◆ **What the task asks**
Work out the number of lines with the word "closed" in the material below, then reply with that number only.
______
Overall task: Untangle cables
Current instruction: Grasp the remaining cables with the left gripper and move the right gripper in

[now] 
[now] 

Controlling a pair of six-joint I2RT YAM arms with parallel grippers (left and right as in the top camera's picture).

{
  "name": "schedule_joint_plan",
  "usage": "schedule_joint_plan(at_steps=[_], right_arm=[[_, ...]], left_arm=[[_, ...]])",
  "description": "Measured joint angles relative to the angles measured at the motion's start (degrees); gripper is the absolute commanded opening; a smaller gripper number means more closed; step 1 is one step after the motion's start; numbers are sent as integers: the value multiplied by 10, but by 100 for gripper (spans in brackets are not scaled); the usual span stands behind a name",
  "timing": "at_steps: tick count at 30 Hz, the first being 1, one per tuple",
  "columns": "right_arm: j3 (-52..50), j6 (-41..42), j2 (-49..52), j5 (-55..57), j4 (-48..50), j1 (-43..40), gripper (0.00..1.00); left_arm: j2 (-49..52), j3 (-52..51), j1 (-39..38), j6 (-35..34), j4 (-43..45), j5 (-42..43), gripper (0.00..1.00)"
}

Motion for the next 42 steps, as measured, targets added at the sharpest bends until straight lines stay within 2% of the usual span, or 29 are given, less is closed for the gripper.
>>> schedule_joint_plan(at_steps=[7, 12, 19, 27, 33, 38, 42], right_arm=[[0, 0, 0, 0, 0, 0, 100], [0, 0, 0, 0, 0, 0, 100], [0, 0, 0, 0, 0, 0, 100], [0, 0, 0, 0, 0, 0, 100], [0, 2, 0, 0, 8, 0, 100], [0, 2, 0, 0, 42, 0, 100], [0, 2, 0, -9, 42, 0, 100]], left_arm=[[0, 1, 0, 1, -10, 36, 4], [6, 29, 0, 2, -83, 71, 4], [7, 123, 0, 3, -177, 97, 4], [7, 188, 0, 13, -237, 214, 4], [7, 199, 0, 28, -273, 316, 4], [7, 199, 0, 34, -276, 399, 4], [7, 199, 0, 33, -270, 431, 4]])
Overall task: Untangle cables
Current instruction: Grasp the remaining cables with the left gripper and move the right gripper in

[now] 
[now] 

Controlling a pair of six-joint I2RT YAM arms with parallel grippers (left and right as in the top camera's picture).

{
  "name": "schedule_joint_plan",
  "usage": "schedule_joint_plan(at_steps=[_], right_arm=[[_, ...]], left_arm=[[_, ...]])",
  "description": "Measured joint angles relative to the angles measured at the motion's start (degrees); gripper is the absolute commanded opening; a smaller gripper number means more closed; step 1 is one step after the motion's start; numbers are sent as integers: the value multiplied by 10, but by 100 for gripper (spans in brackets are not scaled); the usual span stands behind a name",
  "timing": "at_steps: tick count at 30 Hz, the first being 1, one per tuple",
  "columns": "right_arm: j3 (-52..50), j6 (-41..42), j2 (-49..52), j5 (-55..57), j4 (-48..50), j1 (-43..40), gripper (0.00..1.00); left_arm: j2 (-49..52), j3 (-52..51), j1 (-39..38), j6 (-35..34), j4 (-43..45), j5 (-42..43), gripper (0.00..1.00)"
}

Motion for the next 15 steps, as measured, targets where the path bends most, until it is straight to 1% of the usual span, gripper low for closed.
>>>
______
◆ **Written solution**
4